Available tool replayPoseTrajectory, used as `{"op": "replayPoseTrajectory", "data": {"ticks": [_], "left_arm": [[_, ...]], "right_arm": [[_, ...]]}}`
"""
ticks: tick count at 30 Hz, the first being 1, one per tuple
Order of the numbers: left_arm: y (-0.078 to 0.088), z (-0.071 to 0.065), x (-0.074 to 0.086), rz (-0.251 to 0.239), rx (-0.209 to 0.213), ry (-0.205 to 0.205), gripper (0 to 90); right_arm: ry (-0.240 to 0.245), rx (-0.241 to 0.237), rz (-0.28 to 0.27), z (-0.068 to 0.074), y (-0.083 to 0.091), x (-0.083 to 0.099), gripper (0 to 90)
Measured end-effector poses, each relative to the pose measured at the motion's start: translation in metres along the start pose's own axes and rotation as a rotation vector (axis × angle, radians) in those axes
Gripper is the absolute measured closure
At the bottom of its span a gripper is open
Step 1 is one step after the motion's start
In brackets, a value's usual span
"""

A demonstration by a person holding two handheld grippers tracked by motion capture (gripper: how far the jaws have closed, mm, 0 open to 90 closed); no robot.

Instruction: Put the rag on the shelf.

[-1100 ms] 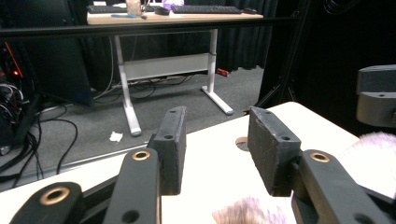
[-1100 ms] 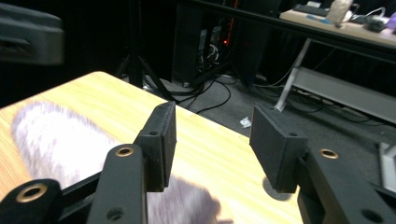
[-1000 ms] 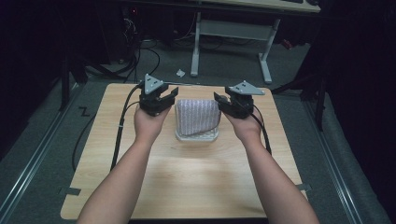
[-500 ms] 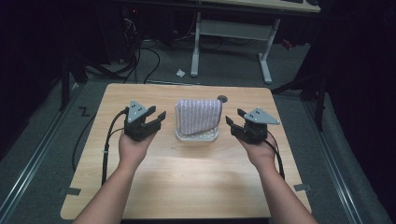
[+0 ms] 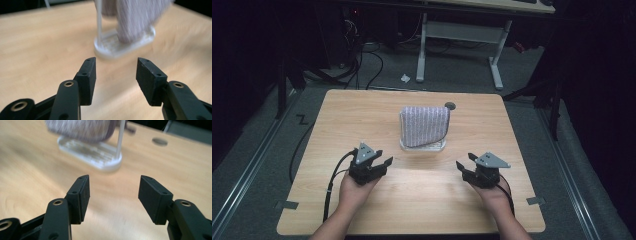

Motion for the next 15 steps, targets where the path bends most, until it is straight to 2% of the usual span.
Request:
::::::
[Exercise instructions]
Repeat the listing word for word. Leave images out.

[Solution to this exercise]
Available tool replayPoseTrajectory, used as `{"op": "replayPoseTrajectory", "data": {"ticks": [_], "left_arm": [[_, ...]], "right_arm": [[_, ...]]}}`
"""
ticks: tick count at 30 Hz, the first being 1, one per tuple
Order of the numbers: left_arm: y (-0.078 to 0.088), z (-0.071 to 0.065), x (-0.074 to 0.086), rz (-0.251 to 0.239), rx (-0.209 to 0.213), ry (-0.205 to 0.205), gripper (0 to 90); right_arm: ry (-0.240 to 0.245), rx (-0.241 to 0.237), rz (-0.28 to 0.27), z (-0.068 to 0.074), y (-0.083 to 0.091), x (-0.083 to 0.099), gripper (0 to 90)
Measured end-effector poses, each relative to the pose measured at the motion's start: translation in metres along the start pose's own axes and rotation as a rotation vector (axis × angle, radians) in those axes
Gripper is the absolute measured closure
At the bottom of its span a gripper is open
Step 1 is one step after the motion's start
In brackets, a value's usual span
"""

A demonstration by a person holding two handheld grippers tracked by motion capture (gripper: how far the jaws have closed, mm, 0 open to 90 closed); no robot.

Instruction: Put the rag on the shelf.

[-1100 ms] 
[-1100 ms] 
[-1000 ms] 
[-500 ms] 
[+0 ms] 

Motion for the next 15 steps, targets where the path bends most, until it is straight to 2% of the usual span.
Request:

No more work remains on this exercise.